Process videos with skill-driven extraction:
from pathlib import Path
from vlmrun.client import VLMRun
from vlmrun.client.types import GenerationConfig, AgentSkill

client = VLMRun(api_key="<VLMRUN_API_KEY>")

response = client.video.generate(
    file=Path("recording.mp4"),
    batch=True,
    config=GenerationConfig(
        skills=[AgentSkill(skill_name="meeting-notes")]
    )
)

Audio generation

Process audio files with skill-driven extraction:
from pathlib import Path
from vlmrun.client import VLMRun
from vlmrun.client.types import GenerationConfig, AgentSkill

client = VLMRun(api_key="<VLMRUN_API_KEY>")

response = client.audio.generate(
    file=Path("call.mp3"),
    batch=True,
    config=GenerationConfig(
        skills=[AgentSkill(skill_name="call-summary")]
    )
)

Agent execution

Run an agent with skills to drive the extraction pipeline:
from vlmrun.client import VLMRun
from vlmrun.client.types import AgentExecutionConfig, AgentSkill

client = VLMRun(base_url="https://agent.vlm.run/v1", api_key="<VLMRUN_API_KEY>")

response = client.agent.execute(
    inputs={"file": {"type": "file_url", "file_url": {"url": "<file-url>"}}},
    config=AgentExecutionConfig(
        skills=[AgentSkill(skill_name="patient-referral", version="20260219-abc123")]
    ),
    batch=True,
)

Chat completions

Use skills in chat to provide domain-specific context:
from vlmrun.client import VLMRun

client = VLMRun(base_url="https://agent.vlm.run/v1", api_key="<VLMRUN_API_KEY>")

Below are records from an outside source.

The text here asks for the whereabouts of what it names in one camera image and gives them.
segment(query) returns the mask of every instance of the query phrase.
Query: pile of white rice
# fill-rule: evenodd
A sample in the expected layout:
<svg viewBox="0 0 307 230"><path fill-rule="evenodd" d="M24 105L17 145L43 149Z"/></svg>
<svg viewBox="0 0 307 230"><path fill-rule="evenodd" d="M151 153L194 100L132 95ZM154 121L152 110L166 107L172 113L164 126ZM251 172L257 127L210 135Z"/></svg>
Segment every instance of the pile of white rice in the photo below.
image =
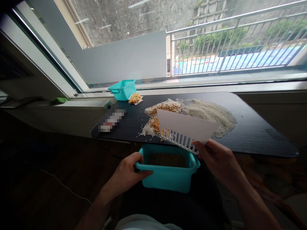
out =
<svg viewBox="0 0 307 230"><path fill-rule="evenodd" d="M235 127L236 119L231 112L212 102L205 102L197 99L177 99L176 101L168 99L167 101L163 102L163 104L181 106L182 111L178 112L188 116L220 123L220 126L212 135L213 137L221 138ZM161 103L145 109L145 113L151 113L152 110L159 105L161 105ZM149 122L144 126L140 135L160 137L158 133L154 132L154 128L150 127Z"/></svg>

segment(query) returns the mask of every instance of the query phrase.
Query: black table
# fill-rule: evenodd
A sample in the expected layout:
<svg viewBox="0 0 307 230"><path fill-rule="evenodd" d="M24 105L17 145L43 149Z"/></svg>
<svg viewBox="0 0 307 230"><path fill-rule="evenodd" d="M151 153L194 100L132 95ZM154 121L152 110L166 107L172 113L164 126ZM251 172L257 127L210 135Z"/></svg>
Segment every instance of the black table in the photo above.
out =
<svg viewBox="0 0 307 230"><path fill-rule="evenodd" d="M91 131L91 136L100 139L117 141L132 141L162 145L174 145L169 141L160 142L159 137L149 135L139 136L142 127L148 122L149 116L144 110L150 106L166 101L168 98L199 99L214 102L227 108L237 119L235 128L222 138L213 138L234 152L260 154L274 157L296 157L297 148L289 140L260 117L248 104L233 93L195 93L144 96L138 105L128 101L117 101L109 110L126 109L125 119L110 133L100 133L97 124Z"/></svg>

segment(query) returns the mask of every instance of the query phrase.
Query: small teal basket
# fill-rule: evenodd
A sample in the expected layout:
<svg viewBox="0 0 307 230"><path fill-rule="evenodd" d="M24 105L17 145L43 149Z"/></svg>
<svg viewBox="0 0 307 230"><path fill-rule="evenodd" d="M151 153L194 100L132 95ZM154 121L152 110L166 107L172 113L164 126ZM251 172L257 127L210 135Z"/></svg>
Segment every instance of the small teal basket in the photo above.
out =
<svg viewBox="0 0 307 230"><path fill-rule="evenodd" d="M137 92L135 88L135 80L123 80L115 85L112 85L108 88L111 93L114 94L114 97L118 101L126 101L131 96Z"/></svg>
<svg viewBox="0 0 307 230"><path fill-rule="evenodd" d="M187 168L147 165L148 155L159 152L183 155ZM136 168L140 171L153 171L152 175L142 180L144 187L166 189L182 193L188 193L190 191L192 174L200 167L196 155L180 147L152 144L143 144L139 153L143 155L144 164L137 162L135 164Z"/></svg>

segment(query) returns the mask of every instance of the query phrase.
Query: stone wall
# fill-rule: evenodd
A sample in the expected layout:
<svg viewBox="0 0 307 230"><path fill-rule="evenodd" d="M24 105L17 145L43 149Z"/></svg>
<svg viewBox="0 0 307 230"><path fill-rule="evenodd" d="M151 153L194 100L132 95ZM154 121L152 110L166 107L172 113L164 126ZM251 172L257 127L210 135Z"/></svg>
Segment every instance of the stone wall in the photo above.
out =
<svg viewBox="0 0 307 230"><path fill-rule="evenodd" d="M172 31L295 2L295 0L151 0L131 7L138 2L140 0L72 0L80 19L89 18L89 20L83 22L83 25L94 46L162 29ZM300 6L287 10L285 13L293 14L303 11L306 11L306 7ZM278 17L283 13L273 12L244 18L240 24ZM218 25L213 30L220 26L233 26L235 23L236 21ZM251 32L249 32L250 39L253 39L254 35L259 33L256 30L254 35L251 35ZM191 31L175 34L175 38L188 35L191 35Z"/></svg>

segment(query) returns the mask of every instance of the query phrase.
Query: balcony railing
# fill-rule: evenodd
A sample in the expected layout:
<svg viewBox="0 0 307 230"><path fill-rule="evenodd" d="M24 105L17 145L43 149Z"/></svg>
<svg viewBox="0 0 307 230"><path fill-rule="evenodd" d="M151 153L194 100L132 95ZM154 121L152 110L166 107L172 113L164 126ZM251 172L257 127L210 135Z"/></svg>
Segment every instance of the balcony railing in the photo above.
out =
<svg viewBox="0 0 307 230"><path fill-rule="evenodd" d="M307 43L306 7L303 0L168 32L171 75L287 66Z"/></svg>

response = client.agent.completions.create(
    model="vlmrun-orion-1:auto",
    messages=[{"role": "user", "content": "Summarize this patient referral document."}],
    skills=[{"skill_name": "patient-referral"}],
)

Version pinning

By default, version is "latest", which resolves to the most recent revision of the skill. To pin a specific version for reproducibility:
from vlmrun.client.types import AgentSkill

skill = AgentSkill(skill_name="invoice-extraction", version="20260219-abc123")

Skills vs Domains

DomainsSkills
LookupFixed string (e.g. "document.invoice")Name + version (e.g. "invoice-extraction" @ "latest")
SchemaPre-defined per domainBundled with the skill
VersioningN/AExplicit version pinning
Custom promptsVia config.promptBuilt into the skill
Where to passdomain parameterconfig.skills list
When skills are provided and domain is omitted, the platform creates a dynamic application from the skill’s prompt and JSON schema. You can still pass domain alongside skills if needed.

AgentSkill reference

The AgentSkill object accepts the following fields:
FieldTypeDefaultDescription
skill_namestringnullHuman-readable skill name for lookup
skill_idstringnullUnique identifier (UUID or name string)
versionstring"latest"Skill version to use
typestring"vlm-run"Skill type
At least one of skill_name or skill_id must be provided. If both are given, skill_id takes precedence for resolution.